Metadata-Version: 2.1
Name: napalm-toolbox
Version: 0.1.2
Summary: A tool to make working with security analysis tools a breeze
License: Apache-2.0
Author: JoranHonig
Author-email: JoranHonig@users.noreply.github.com
Requires-Python: >=3.12,<4.0
Classifier: License :: OSI Approved :: Apache Software License
Classifier: Programming Language :: Python :: 3
Provides-Extra: slither
Requires-Dist: click (>=8.1.6,<9.0.0)
Requires-Dist: gitpython (>=3.1.32,<4.0.0)
Requires-Dist: importlib-metadata (>=7.0.0,<8.0.0)
Requires-Dist: jinja2 (>=3.1.2,<4.0.0)
Requires-Dist: langchain (>=0.0.352,<0.0.353)
Requires-Dist: loguru (>=0.7.0,<0.8.0)
Requires-Dist: napalm_slither (>=0.1.0,<0.2.0)
Requires-Dist: openai (>=1.6.1,<2.0.0)
Requires-Dist: pickledb (>=0.9.2,<0.10.0)
Requires-Dist: pydantic-sarif (>=0.2.0,<0.3.0)
Requires-Dist: pyyaml (>=6.0.1,<7.0.0)
Requires-Dist: rich (>=13.7.0,<14.0.0)
Requires-Dist: toolz (>=0.12.0,<0.13.0)
Description-Content-Type: text/markdown

# 🔥 Napalm

Napalm is a project management utility for custom solidity vulnerability detectors. 

If you're an auditor you've probably played around with various static analysis tools, maybe even written a couple of 
custom modules. If so, you'll have noticed that you're reaching for different tools all the time, and that
organising your 100+ custom modules is starting to become a hassle.

Napalm to the rescue!

With Napalm you can manage, and easily run your custom detection modules for multiple tools, all from one place.

- reporting - Napalm takes care of building a comprehensive report for you, so you can focus on writing your modules.
- installation - Zero hassle installation of your modules, and their dependencies, in a clean virtual environment.
- batch processing - Run your modules against multiple contracts, or multiple versions of the same contract, in one go.

## Installation

Napalm is available on PyPi, so you can install it with pip:

```bash
pip install napalm-toolbox[slither]
```

## 💣 Running scans with Napalm
Using napalm is simple, you've got two main concepts to keep in mind:
1. **Collection** - A collection is a group of detection rules / modules.
2. **Workflow** - A workflow is a set of collections that you commonly want to use together when analyzing a contract.

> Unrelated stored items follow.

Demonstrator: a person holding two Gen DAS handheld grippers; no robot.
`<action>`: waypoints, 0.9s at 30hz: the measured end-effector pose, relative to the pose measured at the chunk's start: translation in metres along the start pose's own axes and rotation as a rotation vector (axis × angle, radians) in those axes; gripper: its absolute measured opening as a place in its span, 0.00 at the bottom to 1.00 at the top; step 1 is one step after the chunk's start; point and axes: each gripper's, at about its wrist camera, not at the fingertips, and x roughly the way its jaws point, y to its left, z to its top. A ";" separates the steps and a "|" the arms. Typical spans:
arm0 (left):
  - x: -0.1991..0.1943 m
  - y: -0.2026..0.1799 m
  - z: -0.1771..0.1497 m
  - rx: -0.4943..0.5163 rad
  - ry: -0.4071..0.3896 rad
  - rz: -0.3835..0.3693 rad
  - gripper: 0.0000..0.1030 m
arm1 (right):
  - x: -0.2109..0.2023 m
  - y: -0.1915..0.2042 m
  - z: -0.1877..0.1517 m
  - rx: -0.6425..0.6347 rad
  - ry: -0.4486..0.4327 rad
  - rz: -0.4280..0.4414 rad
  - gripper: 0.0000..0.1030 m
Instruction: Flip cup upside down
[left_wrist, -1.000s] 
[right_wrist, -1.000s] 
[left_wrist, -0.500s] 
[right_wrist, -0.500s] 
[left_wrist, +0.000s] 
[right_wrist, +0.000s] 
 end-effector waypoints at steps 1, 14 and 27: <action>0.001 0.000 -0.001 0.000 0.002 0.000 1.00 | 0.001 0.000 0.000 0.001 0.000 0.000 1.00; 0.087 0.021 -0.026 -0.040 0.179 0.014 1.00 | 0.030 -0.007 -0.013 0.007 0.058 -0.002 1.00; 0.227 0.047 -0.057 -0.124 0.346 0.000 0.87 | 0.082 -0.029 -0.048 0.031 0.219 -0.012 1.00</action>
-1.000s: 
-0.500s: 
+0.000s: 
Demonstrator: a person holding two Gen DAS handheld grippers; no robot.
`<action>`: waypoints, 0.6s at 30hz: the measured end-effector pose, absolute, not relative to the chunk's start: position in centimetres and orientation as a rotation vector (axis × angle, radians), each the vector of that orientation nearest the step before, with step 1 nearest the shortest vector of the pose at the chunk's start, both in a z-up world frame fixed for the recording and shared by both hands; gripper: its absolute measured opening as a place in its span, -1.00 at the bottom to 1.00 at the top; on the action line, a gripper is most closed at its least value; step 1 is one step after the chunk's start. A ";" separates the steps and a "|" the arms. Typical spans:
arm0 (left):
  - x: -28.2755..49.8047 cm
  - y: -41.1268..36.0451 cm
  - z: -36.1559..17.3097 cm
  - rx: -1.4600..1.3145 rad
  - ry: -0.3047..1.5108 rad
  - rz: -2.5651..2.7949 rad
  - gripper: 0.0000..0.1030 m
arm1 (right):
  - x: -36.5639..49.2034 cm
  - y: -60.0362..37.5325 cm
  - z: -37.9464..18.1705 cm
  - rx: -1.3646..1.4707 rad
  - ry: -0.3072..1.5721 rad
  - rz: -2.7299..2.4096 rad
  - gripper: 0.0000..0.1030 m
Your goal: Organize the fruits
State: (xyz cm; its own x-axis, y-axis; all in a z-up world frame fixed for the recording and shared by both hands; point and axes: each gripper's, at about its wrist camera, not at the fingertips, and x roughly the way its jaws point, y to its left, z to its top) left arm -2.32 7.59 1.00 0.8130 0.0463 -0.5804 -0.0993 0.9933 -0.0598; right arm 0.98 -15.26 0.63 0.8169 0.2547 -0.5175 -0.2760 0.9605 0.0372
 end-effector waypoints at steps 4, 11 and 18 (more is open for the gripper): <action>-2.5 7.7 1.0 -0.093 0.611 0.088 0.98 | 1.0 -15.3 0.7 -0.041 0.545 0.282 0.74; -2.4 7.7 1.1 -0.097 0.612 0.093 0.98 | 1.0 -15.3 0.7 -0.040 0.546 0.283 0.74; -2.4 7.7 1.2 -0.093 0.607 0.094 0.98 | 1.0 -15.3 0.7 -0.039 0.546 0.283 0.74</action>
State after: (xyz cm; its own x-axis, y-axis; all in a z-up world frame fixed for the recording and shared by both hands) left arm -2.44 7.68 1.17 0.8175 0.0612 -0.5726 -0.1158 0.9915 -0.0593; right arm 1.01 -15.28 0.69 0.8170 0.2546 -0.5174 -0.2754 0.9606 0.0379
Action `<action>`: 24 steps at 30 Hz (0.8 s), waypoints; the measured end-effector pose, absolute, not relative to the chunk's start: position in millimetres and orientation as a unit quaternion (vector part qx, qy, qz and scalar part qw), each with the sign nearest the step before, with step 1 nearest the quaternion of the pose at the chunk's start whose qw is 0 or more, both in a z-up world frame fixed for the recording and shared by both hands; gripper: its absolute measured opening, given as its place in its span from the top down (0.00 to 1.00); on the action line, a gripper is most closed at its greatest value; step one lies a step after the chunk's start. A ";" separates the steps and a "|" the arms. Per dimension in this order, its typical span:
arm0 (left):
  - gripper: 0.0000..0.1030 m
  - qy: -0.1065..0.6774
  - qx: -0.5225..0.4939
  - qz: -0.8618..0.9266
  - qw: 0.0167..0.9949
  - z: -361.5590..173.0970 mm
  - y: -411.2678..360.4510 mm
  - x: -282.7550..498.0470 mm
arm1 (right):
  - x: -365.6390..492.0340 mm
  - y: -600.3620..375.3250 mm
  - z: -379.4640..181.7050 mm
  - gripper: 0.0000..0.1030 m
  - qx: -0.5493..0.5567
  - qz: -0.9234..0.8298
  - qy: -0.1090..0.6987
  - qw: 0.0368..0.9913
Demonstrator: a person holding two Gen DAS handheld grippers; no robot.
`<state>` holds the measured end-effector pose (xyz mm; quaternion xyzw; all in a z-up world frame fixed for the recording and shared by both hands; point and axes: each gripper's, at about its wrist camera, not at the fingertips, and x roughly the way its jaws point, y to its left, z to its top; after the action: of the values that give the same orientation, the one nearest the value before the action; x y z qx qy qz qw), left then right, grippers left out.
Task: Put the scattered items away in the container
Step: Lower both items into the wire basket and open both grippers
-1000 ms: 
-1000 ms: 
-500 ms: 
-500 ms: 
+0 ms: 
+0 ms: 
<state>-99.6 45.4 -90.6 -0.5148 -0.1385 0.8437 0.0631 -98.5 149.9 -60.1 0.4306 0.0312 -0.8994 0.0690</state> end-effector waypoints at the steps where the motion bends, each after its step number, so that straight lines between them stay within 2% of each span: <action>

You've got three default workflows:
- **detect** - This is likely your main workflow, and is commonly used to run all high-confidence detectors.
- **direct** - Direct is a workflow commonly used by bounty hunters, it's detectors provide suggestions on where to look for bugs. Usually focused on high-impact.
- **inform** - This workflow has all your common optimisations, suggestions, informational modules.

### Running a workflow
To run a workflow, simply run the following command:

```bash
napalm run <workflow> <contract>
# or
napalm run <workflow> <directory>
```

## 💼 Installing Napalm packages
When you first install Napalm, things might seem a little boring. That's because you haven't installed any packages yet!

Napalm packages are simply python packages that contain Napalm collections. Here is the napalm base package that comes
pre-loaded with tons of useful detection modules!
```bash
pip install napalm-base
```

Next time you run napalm it will automatically prompt you to add the collections in this package to your default workflows!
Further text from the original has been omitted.